## How to complete this task
A single number is needed: how many lines of the data below contain "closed".

<<<<

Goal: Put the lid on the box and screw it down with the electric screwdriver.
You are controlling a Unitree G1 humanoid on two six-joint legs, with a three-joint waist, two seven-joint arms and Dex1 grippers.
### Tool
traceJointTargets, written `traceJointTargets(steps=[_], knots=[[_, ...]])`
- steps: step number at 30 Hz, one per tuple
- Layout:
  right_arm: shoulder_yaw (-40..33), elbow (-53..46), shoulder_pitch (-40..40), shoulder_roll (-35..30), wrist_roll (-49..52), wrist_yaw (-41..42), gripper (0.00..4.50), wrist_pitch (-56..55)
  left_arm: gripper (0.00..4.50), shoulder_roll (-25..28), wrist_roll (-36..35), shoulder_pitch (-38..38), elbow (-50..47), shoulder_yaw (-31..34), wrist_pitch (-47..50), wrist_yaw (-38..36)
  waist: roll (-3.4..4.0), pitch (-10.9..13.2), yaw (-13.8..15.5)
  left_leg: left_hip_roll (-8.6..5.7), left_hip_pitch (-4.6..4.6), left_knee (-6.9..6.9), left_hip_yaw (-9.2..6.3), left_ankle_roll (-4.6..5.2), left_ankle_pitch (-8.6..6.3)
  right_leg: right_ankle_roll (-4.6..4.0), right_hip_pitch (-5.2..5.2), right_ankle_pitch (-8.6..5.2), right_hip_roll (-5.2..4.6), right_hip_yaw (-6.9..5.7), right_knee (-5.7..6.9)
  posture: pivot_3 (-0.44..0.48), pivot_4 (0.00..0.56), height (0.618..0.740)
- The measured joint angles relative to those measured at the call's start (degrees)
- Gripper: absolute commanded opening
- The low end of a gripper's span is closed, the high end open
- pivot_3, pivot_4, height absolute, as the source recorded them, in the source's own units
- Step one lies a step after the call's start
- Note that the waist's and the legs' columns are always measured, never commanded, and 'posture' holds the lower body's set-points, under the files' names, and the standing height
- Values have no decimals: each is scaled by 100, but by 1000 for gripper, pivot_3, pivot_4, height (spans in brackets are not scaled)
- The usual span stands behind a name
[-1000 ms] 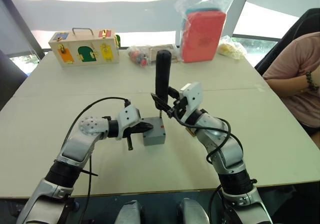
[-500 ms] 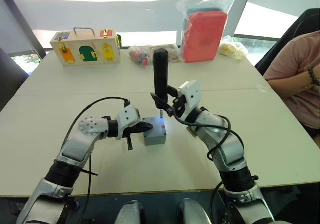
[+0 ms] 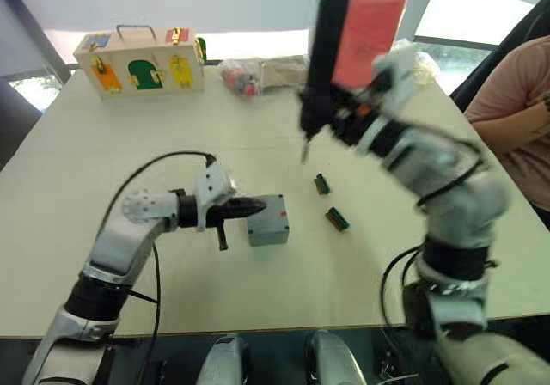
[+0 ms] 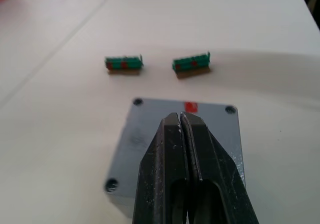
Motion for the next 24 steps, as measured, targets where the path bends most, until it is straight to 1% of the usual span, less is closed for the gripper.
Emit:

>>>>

## Response to the exercise
2